**TASK STATEMENT:**
First find the line with "of the open" in the entries below, then set down exactly every line through the line with "of the green", that line included.

**AVAILABLE DATA:**
______________________________

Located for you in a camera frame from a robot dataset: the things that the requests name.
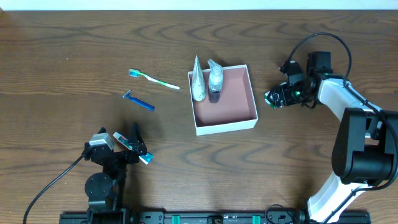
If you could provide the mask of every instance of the blue razor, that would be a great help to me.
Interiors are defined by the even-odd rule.
[[[154,107],[154,106],[152,106],[152,105],[150,105],[150,104],[147,104],[147,103],[145,103],[145,102],[142,101],[142,100],[138,100],[138,99],[135,98],[135,97],[131,97],[131,96],[130,96],[130,93],[131,93],[131,90],[127,91],[127,93],[125,93],[125,94],[122,96],[122,98],[127,98],[127,99],[129,99],[129,100],[131,100],[131,101],[137,103],[138,105],[147,108],[148,110],[151,110],[151,111],[154,111],[154,110],[155,110],[155,107]]]

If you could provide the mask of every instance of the open box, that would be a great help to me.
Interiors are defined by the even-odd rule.
[[[197,102],[191,94],[197,136],[253,128],[258,116],[248,67],[237,65],[223,68],[223,89],[217,103],[210,103],[208,99],[209,74],[210,69],[203,70],[206,98]],[[193,72],[188,72],[190,93],[192,75]]]

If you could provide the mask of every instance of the green toothbrush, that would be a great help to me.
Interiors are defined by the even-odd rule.
[[[140,71],[137,70],[137,69],[130,69],[130,70],[129,70],[129,76],[138,78],[139,75],[142,75],[143,77],[147,78],[149,81],[162,84],[163,86],[167,86],[167,87],[169,87],[169,88],[173,88],[173,89],[176,89],[176,90],[179,90],[179,89],[180,89],[179,86],[171,85],[171,84],[168,84],[168,83],[166,83],[166,82],[163,82],[163,81],[160,81],[160,80],[156,80],[155,78],[152,78],[152,77],[150,77],[149,75],[144,74],[144,73],[140,72]]]

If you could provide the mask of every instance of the bottle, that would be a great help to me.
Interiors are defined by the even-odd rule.
[[[192,74],[192,98],[195,101],[203,101],[206,97],[206,84],[203,72],[200,68],[198,56],[195,58]]]
[[[209,63],[210,66],[209,101],[210,103],[217,103],[221,96],[221,89],[223,88],[223,67],[212,59],[207,61],[207,63]]]

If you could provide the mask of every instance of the wooden surface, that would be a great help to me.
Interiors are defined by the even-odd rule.
[[[36,194],[82,152],[100,127],[141,125],[154,161],[129,167],[124,203],[143,209],[265,210],[302,207],[331,173],[339,121],[326,106],[272,110],[263,94],[284,81],[278,66],[305,36],[344,39],[351,82],[372,102],[398,110],[397,13],[389,11],[3,12],[0,20],[0,223],[21,223]],[[330,50],[345,73],[343,47],[317,37],[296,53]],[[195,136],[187,72],[195,55],[222,66],[248,64],[259,121],[254,129]],[[138,68],[181,87],[131,78]],[[156,107],[150,112],[121,95]],[[29,223],[58,223],[85,211],[86,179],[101,168],[81,161],[31,210]],[[398,184],[368,192],[350,208],[373,223],[397,220]]]

______________________________

**ANSWER SECTION:**
If you could provide the mask of every instance of the open box, that would be a great help to me.
Interiors are defined by the even-odd rule.
[[[197,102],[191,94],[197,136],[253,128],[258,116],[248,67],[237,65],[223,68],[223,89],[217,103],[210,103],[208,99],[209,74],[210,69],[203,70],[206,98]],[[193,72],[188,72],[190,93],[192,75]]]

If you could provide the mask of every instance of the green toothbrush, that would be a great help to me.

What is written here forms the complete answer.